__EXERCISE OBJECTIVE__
Only one span of the listing below should come back. It runs from the line with "70: (420, 196, 0.80)" through the line with "50: (344, 252, 0.70)", and each of its lines must be reproduced exactly.

::::::

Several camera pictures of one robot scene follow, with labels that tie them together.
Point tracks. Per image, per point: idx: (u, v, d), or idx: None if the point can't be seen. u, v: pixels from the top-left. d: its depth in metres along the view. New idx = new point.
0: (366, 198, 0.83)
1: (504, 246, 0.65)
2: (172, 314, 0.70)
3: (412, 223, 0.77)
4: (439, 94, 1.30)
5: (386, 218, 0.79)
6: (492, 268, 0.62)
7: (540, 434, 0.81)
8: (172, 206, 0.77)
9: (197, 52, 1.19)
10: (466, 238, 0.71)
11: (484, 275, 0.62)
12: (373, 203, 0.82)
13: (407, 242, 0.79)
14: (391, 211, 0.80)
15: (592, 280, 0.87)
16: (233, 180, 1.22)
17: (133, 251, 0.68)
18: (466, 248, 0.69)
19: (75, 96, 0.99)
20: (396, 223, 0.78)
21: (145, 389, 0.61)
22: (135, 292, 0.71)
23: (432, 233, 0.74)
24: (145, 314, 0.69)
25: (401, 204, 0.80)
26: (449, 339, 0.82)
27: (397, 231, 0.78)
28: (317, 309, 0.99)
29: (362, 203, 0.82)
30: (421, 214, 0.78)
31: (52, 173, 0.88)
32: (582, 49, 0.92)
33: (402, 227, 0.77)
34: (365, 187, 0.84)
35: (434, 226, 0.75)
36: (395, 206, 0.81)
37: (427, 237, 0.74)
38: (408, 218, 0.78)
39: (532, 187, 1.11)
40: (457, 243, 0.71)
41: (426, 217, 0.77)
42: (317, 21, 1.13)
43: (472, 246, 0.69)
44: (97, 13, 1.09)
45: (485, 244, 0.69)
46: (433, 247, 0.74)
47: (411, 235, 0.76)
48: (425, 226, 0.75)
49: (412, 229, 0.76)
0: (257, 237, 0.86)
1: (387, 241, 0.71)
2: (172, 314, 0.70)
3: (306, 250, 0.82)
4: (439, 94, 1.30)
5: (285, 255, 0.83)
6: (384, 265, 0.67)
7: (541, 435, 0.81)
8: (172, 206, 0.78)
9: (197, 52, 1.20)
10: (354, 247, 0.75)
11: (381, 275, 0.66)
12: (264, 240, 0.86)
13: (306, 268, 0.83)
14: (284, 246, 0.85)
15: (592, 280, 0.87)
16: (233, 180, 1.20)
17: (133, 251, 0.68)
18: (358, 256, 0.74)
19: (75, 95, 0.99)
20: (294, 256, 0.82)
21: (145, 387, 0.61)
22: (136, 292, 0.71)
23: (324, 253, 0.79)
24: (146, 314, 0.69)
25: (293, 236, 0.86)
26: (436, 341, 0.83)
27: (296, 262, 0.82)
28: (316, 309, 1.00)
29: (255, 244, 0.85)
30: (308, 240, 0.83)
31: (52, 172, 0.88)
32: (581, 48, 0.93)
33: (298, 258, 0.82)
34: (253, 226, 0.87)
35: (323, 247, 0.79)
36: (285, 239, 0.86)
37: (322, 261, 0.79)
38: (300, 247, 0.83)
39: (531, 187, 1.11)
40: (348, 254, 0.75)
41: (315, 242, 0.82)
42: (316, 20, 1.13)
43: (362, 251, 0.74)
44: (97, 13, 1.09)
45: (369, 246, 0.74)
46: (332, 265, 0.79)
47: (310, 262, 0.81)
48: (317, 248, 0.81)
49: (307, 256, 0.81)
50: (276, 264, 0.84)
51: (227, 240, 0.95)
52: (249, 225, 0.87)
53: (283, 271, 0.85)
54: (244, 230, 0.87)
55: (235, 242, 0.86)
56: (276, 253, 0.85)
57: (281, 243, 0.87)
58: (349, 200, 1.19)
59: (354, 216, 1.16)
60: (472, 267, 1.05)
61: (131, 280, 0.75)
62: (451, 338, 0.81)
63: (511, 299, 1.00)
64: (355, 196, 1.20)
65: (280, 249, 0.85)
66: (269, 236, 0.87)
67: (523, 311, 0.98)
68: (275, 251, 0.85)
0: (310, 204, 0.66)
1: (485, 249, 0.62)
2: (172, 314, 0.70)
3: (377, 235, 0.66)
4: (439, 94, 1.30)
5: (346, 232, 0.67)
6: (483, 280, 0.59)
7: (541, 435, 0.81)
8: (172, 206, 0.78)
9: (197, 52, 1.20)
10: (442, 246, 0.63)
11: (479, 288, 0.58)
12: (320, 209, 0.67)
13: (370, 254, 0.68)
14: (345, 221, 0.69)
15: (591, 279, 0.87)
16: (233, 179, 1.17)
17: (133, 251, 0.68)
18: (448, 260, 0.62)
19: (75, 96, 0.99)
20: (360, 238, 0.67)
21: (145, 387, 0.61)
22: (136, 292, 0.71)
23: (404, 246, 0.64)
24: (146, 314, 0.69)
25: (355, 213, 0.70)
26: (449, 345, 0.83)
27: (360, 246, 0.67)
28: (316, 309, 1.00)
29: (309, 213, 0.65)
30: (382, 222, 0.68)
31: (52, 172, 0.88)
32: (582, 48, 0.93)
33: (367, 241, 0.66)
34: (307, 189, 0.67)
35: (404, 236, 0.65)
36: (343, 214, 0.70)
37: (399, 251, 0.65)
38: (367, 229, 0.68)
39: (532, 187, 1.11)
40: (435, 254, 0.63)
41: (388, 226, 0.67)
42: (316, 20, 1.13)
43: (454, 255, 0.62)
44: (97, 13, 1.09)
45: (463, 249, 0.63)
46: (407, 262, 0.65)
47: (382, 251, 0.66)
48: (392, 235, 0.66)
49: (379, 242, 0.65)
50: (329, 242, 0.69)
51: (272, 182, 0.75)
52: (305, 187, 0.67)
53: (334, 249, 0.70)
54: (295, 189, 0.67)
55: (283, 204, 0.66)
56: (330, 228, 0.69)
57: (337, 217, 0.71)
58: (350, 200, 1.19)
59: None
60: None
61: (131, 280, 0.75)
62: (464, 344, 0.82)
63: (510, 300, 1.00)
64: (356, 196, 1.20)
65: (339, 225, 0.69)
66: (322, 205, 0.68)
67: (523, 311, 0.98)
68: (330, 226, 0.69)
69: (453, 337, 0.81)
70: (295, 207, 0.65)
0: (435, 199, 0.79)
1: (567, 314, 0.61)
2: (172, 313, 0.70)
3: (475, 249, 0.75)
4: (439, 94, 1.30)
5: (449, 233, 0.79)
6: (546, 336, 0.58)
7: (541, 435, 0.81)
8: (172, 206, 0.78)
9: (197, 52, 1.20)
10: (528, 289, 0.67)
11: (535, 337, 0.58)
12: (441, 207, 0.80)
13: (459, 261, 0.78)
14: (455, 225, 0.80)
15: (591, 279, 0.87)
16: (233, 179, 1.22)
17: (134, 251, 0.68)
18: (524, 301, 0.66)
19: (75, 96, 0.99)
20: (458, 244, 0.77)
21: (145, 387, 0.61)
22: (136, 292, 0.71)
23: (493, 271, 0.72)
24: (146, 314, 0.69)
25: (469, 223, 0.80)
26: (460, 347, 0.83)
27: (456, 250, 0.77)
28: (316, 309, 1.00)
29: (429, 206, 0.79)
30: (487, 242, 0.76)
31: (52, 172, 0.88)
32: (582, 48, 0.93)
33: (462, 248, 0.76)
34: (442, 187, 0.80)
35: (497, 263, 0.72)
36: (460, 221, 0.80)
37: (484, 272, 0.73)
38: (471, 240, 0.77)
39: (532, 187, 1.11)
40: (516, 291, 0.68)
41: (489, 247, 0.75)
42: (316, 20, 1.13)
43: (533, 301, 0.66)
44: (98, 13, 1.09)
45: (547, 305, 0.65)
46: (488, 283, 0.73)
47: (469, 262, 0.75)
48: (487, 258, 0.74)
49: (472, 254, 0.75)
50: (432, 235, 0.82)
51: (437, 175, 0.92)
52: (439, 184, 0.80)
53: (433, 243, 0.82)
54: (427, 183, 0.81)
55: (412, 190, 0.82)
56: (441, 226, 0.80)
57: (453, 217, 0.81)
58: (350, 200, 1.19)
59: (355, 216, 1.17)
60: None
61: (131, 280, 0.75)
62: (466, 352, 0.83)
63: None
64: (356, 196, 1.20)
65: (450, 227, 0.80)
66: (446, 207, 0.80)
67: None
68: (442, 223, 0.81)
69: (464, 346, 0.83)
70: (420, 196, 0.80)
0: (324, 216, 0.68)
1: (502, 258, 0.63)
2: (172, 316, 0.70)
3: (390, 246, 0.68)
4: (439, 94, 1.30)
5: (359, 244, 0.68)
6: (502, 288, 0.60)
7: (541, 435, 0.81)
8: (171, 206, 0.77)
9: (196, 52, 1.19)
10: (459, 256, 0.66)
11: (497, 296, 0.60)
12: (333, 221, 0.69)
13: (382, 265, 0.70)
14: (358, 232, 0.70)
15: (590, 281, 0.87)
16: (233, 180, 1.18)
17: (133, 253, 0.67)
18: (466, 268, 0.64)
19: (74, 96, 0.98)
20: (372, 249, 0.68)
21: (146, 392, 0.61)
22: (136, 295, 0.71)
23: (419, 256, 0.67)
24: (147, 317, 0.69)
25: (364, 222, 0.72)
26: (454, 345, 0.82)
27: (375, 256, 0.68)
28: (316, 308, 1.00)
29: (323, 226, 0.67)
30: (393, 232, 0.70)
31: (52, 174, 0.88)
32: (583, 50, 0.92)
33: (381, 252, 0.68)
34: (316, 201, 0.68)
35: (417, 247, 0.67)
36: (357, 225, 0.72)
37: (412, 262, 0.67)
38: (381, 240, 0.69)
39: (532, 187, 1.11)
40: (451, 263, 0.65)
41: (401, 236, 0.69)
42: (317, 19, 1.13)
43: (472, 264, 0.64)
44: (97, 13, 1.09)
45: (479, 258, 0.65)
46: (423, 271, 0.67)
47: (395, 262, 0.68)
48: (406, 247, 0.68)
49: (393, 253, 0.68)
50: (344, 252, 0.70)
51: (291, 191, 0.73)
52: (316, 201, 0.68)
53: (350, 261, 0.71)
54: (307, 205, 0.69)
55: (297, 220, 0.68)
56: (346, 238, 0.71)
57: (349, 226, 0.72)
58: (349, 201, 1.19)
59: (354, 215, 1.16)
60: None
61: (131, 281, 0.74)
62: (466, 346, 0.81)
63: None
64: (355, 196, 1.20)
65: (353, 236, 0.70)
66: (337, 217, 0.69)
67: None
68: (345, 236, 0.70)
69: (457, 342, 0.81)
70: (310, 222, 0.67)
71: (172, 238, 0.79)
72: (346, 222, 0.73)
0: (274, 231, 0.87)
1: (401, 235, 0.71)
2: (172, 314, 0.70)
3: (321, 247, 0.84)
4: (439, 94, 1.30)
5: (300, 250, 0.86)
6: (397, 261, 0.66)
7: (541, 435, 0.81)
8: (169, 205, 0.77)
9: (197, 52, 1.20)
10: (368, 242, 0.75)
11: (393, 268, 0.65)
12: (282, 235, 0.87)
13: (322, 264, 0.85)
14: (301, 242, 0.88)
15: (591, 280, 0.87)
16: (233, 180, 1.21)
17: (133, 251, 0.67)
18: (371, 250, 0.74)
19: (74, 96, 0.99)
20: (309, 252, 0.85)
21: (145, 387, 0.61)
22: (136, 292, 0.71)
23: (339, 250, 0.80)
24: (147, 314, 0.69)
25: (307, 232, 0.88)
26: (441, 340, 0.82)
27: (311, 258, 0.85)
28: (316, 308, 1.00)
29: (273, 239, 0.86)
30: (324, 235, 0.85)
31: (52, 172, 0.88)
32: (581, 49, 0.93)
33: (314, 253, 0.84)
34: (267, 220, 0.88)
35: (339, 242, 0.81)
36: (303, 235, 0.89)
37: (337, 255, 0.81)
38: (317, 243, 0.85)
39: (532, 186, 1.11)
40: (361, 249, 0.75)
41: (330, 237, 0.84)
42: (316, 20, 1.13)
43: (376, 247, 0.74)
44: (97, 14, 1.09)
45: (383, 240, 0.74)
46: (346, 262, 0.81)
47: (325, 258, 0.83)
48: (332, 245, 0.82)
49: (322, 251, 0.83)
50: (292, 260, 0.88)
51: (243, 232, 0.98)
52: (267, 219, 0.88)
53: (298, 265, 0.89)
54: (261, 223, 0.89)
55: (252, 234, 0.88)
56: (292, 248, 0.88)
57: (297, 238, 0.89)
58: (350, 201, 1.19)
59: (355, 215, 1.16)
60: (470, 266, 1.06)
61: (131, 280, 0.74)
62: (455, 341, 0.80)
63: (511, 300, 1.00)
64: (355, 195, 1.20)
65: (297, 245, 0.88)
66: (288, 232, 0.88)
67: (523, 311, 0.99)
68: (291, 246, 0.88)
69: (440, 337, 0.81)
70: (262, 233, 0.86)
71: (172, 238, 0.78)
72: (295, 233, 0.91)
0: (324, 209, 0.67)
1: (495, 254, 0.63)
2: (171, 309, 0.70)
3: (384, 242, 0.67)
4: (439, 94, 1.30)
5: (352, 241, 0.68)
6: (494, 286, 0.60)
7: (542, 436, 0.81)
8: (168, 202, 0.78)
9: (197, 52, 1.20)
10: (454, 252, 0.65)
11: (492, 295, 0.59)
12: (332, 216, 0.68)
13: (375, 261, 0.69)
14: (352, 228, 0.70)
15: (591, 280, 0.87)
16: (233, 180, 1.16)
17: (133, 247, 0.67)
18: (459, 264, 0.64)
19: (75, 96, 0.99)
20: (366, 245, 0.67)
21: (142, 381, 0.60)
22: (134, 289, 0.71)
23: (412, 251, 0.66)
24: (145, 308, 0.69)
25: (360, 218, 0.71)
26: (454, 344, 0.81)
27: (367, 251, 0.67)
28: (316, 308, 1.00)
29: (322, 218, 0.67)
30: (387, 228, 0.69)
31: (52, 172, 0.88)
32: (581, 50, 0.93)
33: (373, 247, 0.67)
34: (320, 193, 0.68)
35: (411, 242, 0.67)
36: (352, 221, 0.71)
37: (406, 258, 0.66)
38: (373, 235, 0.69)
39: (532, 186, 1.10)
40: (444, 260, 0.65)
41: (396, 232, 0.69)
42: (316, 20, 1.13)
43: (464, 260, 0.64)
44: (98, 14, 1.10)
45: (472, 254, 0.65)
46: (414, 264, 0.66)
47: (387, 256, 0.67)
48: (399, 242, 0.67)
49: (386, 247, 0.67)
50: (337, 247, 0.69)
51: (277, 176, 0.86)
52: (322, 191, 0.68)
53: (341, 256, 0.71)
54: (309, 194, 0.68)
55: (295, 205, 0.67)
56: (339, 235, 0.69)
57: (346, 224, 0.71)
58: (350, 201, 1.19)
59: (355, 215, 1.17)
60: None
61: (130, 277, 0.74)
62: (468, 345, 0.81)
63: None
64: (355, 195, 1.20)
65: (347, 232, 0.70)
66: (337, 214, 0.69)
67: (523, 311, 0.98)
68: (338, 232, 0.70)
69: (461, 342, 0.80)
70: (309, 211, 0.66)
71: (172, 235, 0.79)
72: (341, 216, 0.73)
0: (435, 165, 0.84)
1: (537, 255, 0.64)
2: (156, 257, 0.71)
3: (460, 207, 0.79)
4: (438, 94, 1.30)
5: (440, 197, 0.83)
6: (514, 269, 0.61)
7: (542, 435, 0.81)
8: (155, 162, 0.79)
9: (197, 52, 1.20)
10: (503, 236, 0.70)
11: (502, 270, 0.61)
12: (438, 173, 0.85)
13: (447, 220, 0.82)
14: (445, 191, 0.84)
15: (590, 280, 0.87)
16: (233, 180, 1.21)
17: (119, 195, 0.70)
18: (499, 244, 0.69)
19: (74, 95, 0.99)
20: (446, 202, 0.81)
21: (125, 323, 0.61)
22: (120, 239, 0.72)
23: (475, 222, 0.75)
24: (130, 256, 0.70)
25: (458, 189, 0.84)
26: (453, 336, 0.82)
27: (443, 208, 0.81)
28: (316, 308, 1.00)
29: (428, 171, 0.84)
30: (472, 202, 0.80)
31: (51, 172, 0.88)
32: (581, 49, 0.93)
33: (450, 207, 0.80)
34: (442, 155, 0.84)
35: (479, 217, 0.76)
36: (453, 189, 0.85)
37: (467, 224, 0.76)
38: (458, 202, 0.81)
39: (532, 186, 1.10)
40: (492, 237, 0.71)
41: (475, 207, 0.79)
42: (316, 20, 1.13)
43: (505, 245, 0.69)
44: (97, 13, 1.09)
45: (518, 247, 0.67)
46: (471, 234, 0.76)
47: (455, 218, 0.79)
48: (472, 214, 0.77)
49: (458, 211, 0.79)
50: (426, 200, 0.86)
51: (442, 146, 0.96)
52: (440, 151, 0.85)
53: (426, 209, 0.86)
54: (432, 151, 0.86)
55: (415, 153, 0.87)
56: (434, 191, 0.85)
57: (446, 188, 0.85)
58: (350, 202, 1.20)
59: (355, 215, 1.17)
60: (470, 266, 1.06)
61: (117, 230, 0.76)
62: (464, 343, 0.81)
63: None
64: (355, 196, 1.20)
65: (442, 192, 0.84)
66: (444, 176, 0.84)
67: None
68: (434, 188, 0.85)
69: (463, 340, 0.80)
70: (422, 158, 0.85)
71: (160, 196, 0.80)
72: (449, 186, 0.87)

::::::

__COMPLETED EXERCISE__
70: (420, 196, 0.80)
0: (324, 216, 0.68)
1: (502, 258, 0.63)
2: (172, 316, 0.70)
3: (390, 246, 0.68)
4: (439, 94, 1.30)
5: (359, 244, 0.68)
6: (502, 288, 0.60)
7: (541, 435, 0.81)
8: (171, 206, 0.77)
9: (196, 52, 1.19)
10: (459, 256, 0.66)
11: (497, 296, 0.60)
12: (333, 221, 0.69)
13: (382, 265, 0.70)
14: (358, 232, 0.70)
15: (590, 281, 0.87)
16: (233, 180, 1.18)
17: (133, 253, 0.67)
18: (466, 268, 0.64)
19: (74, 96, 0.98)
20: (372, 249, 0.68)
21: (146, 392, 0.61)
22: (136, 295, 0.71)
23: (419, 256, 0.67)
24: (147, 317, 0.69)
25: (364, 222, 0.72)
26: (454, 345, 0.82)
27: (375, 256, 0.68)
28: (316, 308, 1.00)
29: (323, 226, 0.67)
30: (393, 232, 0.70)
31: (52, 174, 0.88)
32: (583, 50, 0.92)
33: (381, 252, 0.68)
34: (316, 201, 0.68)
35: (417, 247, 0.67)
36: (357, 225, 0.72)
37: (412, 262, 0.67)
38: (381, 240, 0.69)
39: (532, 187, 1.11)
40: (451, 263, 0.65)
41: (401, 236, 0.69)
42: (317, 19, 1.13)
43: (472, 264, 0.64)
44: (97, 13, 1.09)
45: (479, 258, 0.65)
46: (423, 271, 0.67)
47: (395, 262, 0.68)
48: (406, 247, 0.68)
49: (393, 253, 0.68)
50: (344, 252, 0.70)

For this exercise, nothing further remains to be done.